● **What you need to do**: Down to the last line, restate the records word for word, but not the pictures.

● **Collection entries**:
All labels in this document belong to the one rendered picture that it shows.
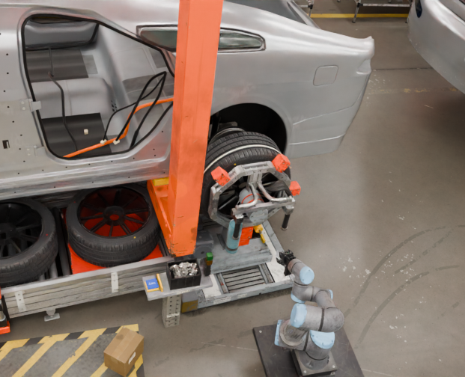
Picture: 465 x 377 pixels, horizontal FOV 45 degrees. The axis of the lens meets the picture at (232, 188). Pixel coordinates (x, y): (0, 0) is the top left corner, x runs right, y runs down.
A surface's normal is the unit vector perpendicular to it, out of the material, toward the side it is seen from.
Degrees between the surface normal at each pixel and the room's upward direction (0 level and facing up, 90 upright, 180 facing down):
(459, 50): 86
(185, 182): 90
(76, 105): 55
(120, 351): 0
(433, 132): 0
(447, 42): 86
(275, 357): 0
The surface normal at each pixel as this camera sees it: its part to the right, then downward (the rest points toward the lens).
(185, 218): 0.33, 0.68
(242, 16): 0.37, -0.24
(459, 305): 0.12, -0.72

● **Exercise response**:
All labels in this document belong to the one rendered picture that it shows.
Picture: 465 x 377 pixels, horizontal FOV 45 degrees. The axis of the lens meets the picture at (232, 188). Pixel coordinates (x, y): (0, 0) is the top left corner, x runs right, y runs down.
A surface's normal is the unit vector perpendicular to it, out of the material, toward the side it is seen from.
Degrees between the surface normal at each pixel and the room's upward direction (0 level and facing up, 90 upright, 180 facing down):
(459, 50): 86
(185, 182): 90
(76, 105): 55
(120, 351): 0
(433, 132): 0
(447, 42): 86
(275, 357): 0
The surface normal at each pixel as this camera sees it: its part to the right, then downward (the rest points toward the lens).
(185, 218): 0.33, 0.68
(242, 16): 0.37, -0.24
(459, 305): 0.12, -0.72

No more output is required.